◆ **What this task involves**: If "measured" shows up in a line of the material, return that line.

↓

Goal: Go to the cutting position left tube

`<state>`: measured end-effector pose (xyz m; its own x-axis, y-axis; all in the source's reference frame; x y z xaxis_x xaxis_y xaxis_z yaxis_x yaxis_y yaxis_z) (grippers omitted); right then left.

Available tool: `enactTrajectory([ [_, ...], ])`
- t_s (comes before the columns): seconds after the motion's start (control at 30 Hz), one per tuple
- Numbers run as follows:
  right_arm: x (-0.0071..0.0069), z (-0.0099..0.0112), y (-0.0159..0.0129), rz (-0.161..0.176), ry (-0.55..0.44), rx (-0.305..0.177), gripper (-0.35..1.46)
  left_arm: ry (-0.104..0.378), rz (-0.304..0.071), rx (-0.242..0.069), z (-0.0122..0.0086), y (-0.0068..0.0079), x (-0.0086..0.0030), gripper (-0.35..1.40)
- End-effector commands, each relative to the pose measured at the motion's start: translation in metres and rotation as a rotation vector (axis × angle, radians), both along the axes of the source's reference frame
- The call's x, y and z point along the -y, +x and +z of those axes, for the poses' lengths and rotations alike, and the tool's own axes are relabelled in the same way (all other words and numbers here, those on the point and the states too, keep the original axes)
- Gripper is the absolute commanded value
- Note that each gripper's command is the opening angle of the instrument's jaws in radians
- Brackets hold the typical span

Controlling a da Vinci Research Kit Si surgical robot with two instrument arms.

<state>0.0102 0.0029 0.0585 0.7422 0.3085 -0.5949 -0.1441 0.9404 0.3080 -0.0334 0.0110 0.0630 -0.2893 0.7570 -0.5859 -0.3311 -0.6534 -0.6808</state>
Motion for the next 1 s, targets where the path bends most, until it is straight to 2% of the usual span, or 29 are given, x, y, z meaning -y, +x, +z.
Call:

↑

◆ **Response to this task**:
`<state>`: measured end-effector pose (xyz m; its own x-axis, y-axis; all in the source's reference frame; x y z xaxis_x xaxis_y xaxis_z yaxis_x yaxis_y yaxis_z) (grippers omitted); right then left.
- End-effector commands, each relative to the pose measured at the motion's start: translation in metres and rotation as a rotation vector (axis × angle, radians), both along the axes of the source's reference frame

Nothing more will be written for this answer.